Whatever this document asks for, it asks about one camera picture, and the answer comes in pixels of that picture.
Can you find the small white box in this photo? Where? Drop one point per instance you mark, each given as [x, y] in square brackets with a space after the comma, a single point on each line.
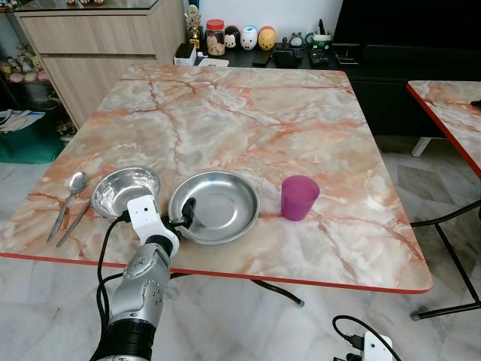
[186, 54]

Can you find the small steel bowl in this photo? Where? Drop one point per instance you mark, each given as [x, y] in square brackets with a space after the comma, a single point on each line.
[124, 188]

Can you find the green storage bin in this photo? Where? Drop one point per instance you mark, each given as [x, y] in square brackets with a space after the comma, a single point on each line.
[30, 143]

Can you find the white blue egg toy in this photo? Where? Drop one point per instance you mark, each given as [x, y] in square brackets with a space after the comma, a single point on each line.
[249, 38]

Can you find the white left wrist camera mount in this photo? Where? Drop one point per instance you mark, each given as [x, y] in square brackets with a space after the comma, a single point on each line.
[144, 216]

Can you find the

**Task brief**
Would you copy the lines from the one holding "Can you find the small white" down to the last line of the material, both included, exactly and with nothing added, skipping the pictures?

**Written solution**
Can you find the small white box in this photo? Where? Drop one point per instance you mark, each given as [x, y] in square brackets with a space after the comma, a single point on each line.
[186, 54]

Can you find the small steel bowl in this photo? Where? Drop one point per instance you mark, each given as [x, y] in square brackets with a space after the comma, a single point on each line.
[124, 188]

Can you find the green storage bin in this photo? Where? Drop one point per instance you mark, each given as [x, y] in square brackets with a space after the comma, a single point on each line.
[30, 143]

Can you find the white blue egg toy in this photo? Where? Drop one point per instance you mark, each given as [x, y] in square brackets with a space after the comma, a single point on each line.
[249, 38]

Can you find the white left wrist camera mount in this photo? Where? Drop one point per instance you mark, each given as [x, y] in square brackets with a space after the comma, a single point on each line.
[144, 216]

Can you find the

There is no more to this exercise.